Lee Alice, Suhardja Thomas Surya, Nguyen Thang Chien, Chouhan Hanumant S
Colorectal Surgery Unit, Monash Health, Dandenong Hospital, Melbourne, Victoria, Australia.
Department of Surgery, School of Clinical Sciences at Monash Health, Monash University, Melbourne, Victoria, Australia.
ANZ J Surg. 2021 Jan;91(1-2):49-54. doi: 10.1111/ans.15982. Epub 2020 May 14.
Bleeding related to rectal varices associated with portal hypertension is rare but life-threatening, and requires prompt treatment. We reviewed the literature for patients with this complex presentation and current recommendations, and commented on a case at our institution of a 68-year-old man with Child-Pugh B alcoholic liver cirrhosis and hepatic encephalopathy who presented with profuse life-threatening rectal variceal bleeding. Treatment options for rectal varices in patients with hepatic encephalopathy were reviewed and a management algorithm was devised from current knowledge in the literature. We suggest endoscopic management, and if unsuccessful then to proceed to angioembolization and/or balloon-occluded retrograde transvenous obliteration, which may be used in conjunction with surgical management. The chosen therapeutic option may depend on the clinical condition of the patient, the cause of portal hypertension and clinical expertise or facilities available. Given that transjugular intra-hepatic portosystemic shunting is contraindicated in patients with hepatic encephalopathy, management of life-threatening rectal variceal bleeding should be multimodal.

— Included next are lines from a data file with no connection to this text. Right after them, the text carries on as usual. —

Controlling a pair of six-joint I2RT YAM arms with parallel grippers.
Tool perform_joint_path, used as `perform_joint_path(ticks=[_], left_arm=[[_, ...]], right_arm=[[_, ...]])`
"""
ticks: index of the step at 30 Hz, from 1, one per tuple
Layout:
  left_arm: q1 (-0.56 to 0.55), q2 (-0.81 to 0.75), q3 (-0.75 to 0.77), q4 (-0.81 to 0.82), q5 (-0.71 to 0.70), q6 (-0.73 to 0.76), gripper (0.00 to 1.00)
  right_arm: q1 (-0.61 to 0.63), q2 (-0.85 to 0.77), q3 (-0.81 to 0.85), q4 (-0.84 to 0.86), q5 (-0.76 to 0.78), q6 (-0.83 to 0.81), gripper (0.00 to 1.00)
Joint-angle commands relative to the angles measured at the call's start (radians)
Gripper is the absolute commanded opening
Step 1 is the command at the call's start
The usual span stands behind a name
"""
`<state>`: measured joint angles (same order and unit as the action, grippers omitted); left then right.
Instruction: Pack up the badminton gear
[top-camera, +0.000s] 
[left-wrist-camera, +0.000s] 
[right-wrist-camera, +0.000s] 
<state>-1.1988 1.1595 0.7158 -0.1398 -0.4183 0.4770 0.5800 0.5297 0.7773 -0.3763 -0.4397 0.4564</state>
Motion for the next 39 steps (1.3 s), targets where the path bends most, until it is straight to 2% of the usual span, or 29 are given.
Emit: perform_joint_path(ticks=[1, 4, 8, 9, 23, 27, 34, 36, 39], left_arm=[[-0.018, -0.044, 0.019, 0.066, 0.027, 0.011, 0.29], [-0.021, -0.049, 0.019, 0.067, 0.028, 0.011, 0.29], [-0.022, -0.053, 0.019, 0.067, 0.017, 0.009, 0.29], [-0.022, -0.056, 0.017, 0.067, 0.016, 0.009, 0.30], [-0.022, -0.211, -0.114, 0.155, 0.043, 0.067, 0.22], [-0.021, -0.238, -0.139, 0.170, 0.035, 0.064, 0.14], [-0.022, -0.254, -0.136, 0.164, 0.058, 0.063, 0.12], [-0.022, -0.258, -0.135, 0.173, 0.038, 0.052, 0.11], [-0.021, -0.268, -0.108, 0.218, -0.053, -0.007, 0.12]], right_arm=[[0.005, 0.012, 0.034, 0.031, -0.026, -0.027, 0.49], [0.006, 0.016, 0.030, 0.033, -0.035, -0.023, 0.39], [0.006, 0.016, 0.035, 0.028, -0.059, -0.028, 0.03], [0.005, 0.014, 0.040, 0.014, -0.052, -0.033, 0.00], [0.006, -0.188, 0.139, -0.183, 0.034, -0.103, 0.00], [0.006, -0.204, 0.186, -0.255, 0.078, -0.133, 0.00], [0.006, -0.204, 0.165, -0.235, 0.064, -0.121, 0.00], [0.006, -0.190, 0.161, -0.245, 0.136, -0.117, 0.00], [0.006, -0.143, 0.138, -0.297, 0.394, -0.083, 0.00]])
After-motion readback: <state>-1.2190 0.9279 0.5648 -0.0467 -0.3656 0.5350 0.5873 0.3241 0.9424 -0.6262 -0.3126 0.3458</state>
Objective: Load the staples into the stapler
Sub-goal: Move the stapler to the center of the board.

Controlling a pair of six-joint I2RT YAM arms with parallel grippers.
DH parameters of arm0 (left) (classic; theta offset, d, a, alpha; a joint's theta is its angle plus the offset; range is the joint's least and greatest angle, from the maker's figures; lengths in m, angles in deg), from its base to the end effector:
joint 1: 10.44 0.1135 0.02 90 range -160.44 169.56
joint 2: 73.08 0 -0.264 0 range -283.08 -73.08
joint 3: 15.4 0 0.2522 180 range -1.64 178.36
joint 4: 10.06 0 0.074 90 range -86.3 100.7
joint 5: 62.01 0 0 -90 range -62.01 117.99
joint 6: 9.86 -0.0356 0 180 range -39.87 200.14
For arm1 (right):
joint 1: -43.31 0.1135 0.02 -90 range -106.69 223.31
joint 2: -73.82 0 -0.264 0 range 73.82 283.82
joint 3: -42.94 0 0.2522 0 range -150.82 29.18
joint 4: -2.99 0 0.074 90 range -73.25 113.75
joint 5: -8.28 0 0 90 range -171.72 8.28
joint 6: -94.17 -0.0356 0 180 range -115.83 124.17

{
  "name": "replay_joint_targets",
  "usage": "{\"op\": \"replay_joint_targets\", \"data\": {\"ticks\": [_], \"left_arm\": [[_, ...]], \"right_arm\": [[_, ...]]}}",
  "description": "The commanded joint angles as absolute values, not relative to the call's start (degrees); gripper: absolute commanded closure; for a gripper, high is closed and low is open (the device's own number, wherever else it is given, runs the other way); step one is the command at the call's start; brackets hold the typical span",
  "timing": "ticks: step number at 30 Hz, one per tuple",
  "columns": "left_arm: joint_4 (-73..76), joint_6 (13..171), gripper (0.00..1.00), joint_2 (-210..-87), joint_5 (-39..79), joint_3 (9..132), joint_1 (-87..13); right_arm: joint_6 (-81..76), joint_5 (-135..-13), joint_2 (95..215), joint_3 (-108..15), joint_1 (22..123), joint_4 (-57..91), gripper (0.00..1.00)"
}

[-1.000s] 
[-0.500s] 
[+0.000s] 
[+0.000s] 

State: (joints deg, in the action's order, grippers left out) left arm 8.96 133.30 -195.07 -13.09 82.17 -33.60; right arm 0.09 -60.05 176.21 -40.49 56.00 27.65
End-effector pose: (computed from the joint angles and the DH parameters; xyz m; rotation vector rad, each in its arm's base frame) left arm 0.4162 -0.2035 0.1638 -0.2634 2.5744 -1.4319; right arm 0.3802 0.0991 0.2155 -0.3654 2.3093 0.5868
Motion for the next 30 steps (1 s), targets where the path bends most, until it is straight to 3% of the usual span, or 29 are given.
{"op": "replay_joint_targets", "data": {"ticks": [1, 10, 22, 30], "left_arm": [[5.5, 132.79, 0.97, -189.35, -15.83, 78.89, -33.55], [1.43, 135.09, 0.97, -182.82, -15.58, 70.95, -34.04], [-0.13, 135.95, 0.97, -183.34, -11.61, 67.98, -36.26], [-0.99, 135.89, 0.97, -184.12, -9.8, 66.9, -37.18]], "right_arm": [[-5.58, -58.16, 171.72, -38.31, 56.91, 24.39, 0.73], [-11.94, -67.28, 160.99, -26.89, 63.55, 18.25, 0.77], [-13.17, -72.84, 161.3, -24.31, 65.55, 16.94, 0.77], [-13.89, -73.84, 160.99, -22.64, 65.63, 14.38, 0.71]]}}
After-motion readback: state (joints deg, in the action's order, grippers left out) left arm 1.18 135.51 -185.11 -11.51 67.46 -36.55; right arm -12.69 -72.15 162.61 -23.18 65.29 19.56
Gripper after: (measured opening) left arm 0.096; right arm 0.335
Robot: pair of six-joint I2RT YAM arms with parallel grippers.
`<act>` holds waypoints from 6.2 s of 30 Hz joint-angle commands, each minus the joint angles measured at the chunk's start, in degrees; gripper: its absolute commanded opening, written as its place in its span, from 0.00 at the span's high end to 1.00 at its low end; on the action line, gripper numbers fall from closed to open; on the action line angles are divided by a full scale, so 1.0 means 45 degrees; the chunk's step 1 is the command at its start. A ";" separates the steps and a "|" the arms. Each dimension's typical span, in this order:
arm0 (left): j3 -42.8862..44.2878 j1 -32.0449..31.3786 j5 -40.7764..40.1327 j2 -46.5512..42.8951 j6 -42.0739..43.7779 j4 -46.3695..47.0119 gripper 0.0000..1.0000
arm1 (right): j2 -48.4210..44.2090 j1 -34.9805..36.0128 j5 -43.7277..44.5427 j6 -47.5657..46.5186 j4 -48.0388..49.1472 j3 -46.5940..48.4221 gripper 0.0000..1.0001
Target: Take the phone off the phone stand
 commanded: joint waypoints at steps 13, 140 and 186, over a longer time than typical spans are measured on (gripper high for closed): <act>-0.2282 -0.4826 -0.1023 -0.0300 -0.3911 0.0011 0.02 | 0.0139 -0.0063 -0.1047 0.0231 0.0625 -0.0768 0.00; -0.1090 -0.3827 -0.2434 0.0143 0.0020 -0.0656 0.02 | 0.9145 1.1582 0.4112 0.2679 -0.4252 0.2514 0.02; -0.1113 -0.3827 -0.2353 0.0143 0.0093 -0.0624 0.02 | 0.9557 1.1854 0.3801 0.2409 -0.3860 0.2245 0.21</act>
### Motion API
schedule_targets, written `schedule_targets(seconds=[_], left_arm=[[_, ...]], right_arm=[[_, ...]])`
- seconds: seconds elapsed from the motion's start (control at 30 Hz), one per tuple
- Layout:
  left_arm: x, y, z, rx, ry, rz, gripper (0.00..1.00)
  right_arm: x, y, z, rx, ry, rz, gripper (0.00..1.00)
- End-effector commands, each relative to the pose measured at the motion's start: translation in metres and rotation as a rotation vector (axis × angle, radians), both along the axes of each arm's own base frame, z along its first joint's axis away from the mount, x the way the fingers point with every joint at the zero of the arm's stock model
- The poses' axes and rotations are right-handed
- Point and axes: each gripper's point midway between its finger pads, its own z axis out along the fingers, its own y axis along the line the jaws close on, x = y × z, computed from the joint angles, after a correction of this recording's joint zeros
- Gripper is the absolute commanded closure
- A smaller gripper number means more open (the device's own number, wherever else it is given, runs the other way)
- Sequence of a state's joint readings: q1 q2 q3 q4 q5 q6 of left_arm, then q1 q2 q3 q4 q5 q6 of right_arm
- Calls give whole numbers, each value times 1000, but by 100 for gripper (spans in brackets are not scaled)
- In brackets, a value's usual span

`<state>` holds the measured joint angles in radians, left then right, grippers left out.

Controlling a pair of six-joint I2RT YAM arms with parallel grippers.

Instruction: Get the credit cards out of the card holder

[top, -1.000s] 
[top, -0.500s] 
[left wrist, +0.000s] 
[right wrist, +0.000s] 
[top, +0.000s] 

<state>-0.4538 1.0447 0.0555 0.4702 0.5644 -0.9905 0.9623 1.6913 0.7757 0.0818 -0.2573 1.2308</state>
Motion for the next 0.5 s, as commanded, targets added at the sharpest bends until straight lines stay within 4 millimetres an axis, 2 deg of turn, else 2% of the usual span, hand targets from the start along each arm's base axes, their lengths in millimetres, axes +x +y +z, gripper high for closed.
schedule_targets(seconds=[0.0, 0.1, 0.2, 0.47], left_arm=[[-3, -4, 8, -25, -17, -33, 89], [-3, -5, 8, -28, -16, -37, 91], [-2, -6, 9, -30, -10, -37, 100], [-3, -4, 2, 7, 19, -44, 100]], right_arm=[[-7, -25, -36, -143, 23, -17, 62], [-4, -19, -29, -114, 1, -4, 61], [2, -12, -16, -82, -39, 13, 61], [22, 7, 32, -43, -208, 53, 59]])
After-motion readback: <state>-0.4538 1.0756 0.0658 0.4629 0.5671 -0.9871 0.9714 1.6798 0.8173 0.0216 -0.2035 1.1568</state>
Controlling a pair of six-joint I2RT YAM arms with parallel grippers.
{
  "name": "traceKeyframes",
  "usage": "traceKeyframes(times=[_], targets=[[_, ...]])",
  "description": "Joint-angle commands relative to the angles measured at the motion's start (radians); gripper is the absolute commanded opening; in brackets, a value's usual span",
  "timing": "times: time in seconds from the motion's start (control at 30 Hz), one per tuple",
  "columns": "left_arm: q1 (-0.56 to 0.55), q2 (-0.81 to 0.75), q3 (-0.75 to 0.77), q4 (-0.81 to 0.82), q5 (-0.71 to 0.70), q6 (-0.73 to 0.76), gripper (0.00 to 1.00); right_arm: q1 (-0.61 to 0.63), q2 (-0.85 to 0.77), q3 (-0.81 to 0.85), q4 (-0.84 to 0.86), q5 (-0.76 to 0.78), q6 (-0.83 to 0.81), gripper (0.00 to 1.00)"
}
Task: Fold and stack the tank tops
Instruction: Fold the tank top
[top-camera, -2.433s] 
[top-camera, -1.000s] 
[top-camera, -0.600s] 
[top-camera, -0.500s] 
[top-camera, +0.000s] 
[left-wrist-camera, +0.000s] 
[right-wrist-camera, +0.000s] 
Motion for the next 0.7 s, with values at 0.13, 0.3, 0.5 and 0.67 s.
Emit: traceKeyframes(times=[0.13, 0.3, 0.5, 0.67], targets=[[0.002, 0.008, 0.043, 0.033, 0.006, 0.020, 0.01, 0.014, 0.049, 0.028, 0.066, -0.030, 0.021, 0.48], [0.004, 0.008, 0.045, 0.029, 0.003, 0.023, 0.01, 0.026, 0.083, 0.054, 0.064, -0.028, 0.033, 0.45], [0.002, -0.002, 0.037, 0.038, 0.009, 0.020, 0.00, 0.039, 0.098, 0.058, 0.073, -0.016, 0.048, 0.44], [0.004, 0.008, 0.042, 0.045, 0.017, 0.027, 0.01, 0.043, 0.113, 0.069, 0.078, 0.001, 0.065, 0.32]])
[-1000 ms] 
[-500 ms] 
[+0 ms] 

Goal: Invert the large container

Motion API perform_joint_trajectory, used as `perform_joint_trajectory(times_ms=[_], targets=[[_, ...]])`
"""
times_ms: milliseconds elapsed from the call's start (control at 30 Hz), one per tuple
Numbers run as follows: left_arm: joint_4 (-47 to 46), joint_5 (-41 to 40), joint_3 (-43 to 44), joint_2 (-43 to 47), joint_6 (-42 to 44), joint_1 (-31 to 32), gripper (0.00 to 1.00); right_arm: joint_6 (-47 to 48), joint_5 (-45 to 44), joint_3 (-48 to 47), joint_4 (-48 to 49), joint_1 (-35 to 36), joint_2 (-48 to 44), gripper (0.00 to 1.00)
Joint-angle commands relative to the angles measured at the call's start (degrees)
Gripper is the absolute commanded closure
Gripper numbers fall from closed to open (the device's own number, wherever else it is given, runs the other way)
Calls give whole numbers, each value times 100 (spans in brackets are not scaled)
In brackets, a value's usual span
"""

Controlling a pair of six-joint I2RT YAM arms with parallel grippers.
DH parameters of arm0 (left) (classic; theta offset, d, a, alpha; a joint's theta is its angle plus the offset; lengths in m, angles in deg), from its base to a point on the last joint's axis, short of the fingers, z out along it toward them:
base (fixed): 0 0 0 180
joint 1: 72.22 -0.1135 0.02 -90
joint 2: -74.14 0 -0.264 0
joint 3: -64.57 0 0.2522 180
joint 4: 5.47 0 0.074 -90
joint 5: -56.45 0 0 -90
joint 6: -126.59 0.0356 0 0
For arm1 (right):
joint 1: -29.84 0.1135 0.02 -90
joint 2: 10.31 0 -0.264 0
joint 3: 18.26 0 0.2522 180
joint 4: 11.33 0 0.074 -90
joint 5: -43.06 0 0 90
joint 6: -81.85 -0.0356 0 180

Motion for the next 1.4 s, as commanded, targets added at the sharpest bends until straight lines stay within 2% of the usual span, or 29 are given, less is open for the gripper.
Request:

与门静脉高压相关的直肠静脉曲张出血虽罕见但危及生命,需要及时治疗。我们查阅了有关此类复杂病例的文献及当前建议,并对我院一名68岁患有Child-Pugh B级酒精性肝硬化和肝性脑病的男性患者进行了病例分析,该患者出现了危及生命的大量直肠静脉曲张出血。我们回顾了肝性脑病患者直肠静脉曲张的治疗选择,并根据文献中的现有知识设计了一种管理算法。我们建议采用内镜治疗,若不成功则进行血管栓塞和/或球囊闭塞逆行静脉闭塞术,这些方法可与手术治疗联合使用。所选择的治疗方案可能取决于患者的临床状况、门静脉高压的病因以及临床专业知识或可用设施。鉴于经颈静脉肝内门体分流术在肝性脑病患者中是禁忌的,危及生命的直肠静脉曲张出血的管理应采用多模式治疗。